Biking
One Christmas, as young boys living in North Carolina my parents bought my older brother and me bicycles. Mine was a 24-inch model and my older brother’s was a 26-inch model. There is only 14 months between my brother and I, so we were always doing things together. After learned how to ride the bikes, my brother and I were off to the races. Around and around the church we would race, riding as hard and as fast as we could in the graveled church parking lot. There was a paved road running in front of our house and a gravel road on the other side of the church. Because of safety reasons our parents would not allow us to ride on the paved road. I would ride bicycles for the next 40 years.
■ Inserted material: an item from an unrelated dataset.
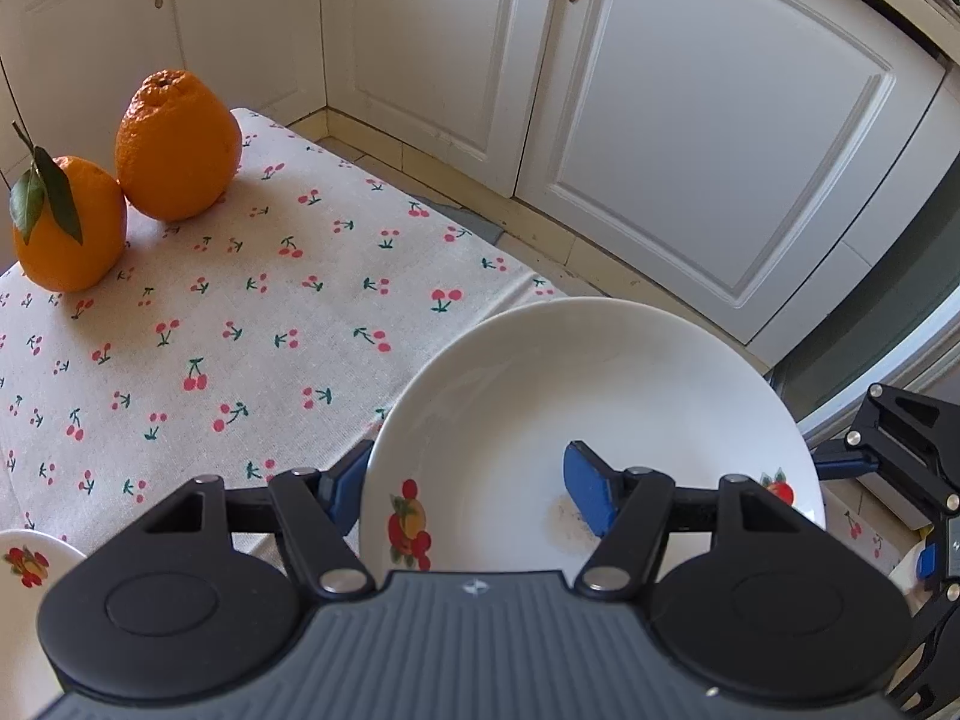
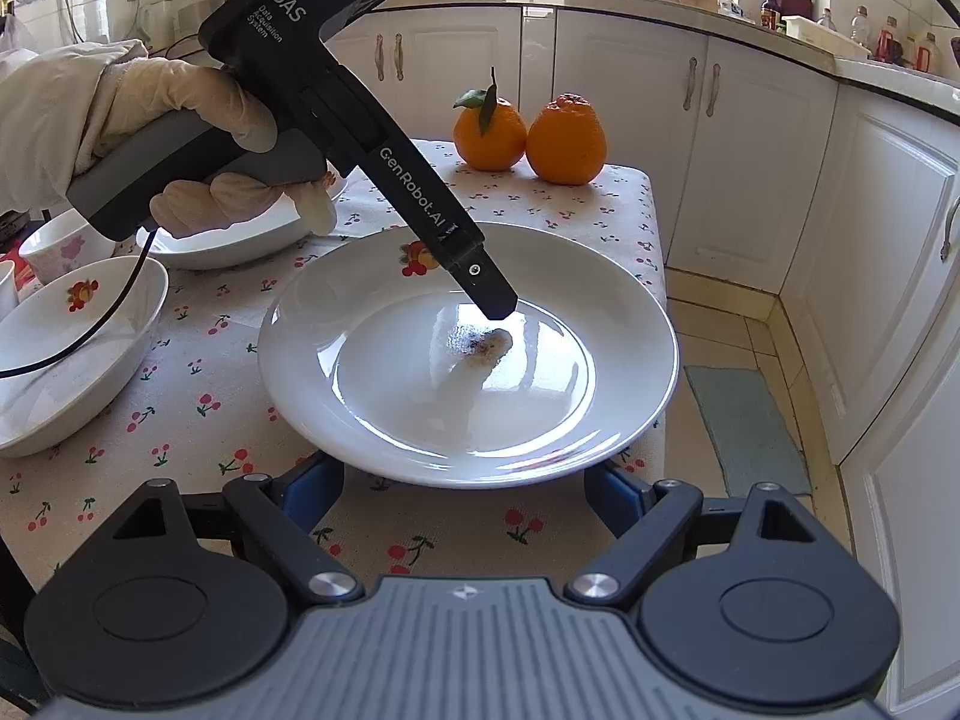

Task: Organize plates and bowls

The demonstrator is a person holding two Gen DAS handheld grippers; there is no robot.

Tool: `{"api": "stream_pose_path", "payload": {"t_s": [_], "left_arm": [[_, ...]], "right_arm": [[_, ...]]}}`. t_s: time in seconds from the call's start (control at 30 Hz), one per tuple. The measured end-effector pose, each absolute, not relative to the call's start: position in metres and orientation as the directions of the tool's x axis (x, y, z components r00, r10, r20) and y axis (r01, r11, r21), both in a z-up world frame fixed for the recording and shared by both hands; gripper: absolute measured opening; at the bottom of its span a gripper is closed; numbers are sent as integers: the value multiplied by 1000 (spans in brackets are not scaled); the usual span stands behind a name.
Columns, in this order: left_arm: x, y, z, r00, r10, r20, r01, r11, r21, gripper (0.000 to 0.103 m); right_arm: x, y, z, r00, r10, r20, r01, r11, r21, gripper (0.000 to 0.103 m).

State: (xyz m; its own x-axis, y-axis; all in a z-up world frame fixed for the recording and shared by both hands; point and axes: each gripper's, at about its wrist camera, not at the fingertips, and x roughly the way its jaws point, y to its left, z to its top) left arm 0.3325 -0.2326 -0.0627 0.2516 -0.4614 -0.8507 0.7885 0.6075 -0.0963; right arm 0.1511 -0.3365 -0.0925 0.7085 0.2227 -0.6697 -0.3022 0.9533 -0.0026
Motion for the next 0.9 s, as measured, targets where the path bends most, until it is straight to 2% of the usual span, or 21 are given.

I never got into bicycling as much as my younger brother. He trains on a regularly basis and often rides in RAGBRAI and other bicycle rides. This year my brother is planning a Renwing Spirits Bicycle Tour across America as a fund raiser to help combat mental illness. However, I have taken my children on more bicycle rides than I can count. The three boys and I have ridden many miles together. My daughter and I may not have ridden as many miles together as I have with the boy, however we spent more time talking to each other.
These bicycle rides started when they were in grade school and continued until they were in high school ending when they decided they no longer wanted to ride with their father. On Sunday afternoons our entire family would go to the forest preserve to ride our bicycles. Often my wife and the three boys, leaving our young daughter and myself behind, would ride off heading to the end of the bike trail. Daughter K, either on her tricycle or bicycle with training wheels, would be left to ourselves. There I would be barely able to stay balanced on my bicycle while K would slowly, oh so slowly, pedal along all the while talking telling me all about her week. Many people would walk past us, turn and smile at the two of us talking more than biking. K and I would go about a half-mile before turning around and heading back to the start of the trail. Many times her mother and three older brothers would pass us before we made it back to the start of the trail. However, it is amazing what a person can learn if you just listen.
Other Sundays I would go for a bicycle ride with one or more of the boys. If the forest preserve trails were empty we would practice drafting with front wheel of your bike inches from the rear wheel of the bike in front of you. Were we good at this? I doubt it. Were we the fanciest dressed, were our bicycles the fanciest, or the newest? Absolutely not, however, we always had a great time. We often rode to the end of the trail where we would fill our empty water bottles, rest, and talk before heading back home.
One Sunday afternoon I was riding with our second son when the forest preserve police stopped us. He said we were speeding by doing 19 miles per hour on a road with a 15-mile per hour speed limit. After telling us that, he said he really wanted to tell us he had been following us for a while and thought it was good that a father and a teenage son could have such a good time together.
One summer we met my younger brother and the two older boys, my brother and myself rode the Iowa roads about 20 miles of Iowa roads to my brother’s home. Because we live in a flat area and the part of Iowa where my brother lives is hilly, the boys and I struggled to keep up with their uncle. The boys still talk about that ride.
I loved riding a bicycle. When I was 12 I had operations on both hips and was not able to take up walking or jogging. So I would ride my bicycle. I often came home from work and would go for a quick bike ride either before dinner or after. One summer our oldest son worked at a tire repair garage. He didn’t have a car so would ride his bike to work and back. So I often would ride the 4 or 5 miles to the garage and wait to ride home with him.
Watching that television show the other night brought back these memories. The memory of the burning leg muscles, the dripping chin, the gasping for breath. The memories of being caught miles from home in a sudden unexpected early spring or late autumn cold rain shower. Or riding with the wind and like the wind only to get to a point in the ride when I would remember that I now had to fight the wind on the return ride home. One bike ride I took with our third son started out great. However, before we reached the end of the bike trail, the wind turned and came at us from the north. By the time we made it home we were so cold we both had trouble getting our fingers to unzip our jacket zippers.
Enough all ready. You are all probable saying enough. I need to stop rambling because this is supposed to be a Blog entry, not the beginnings of a book.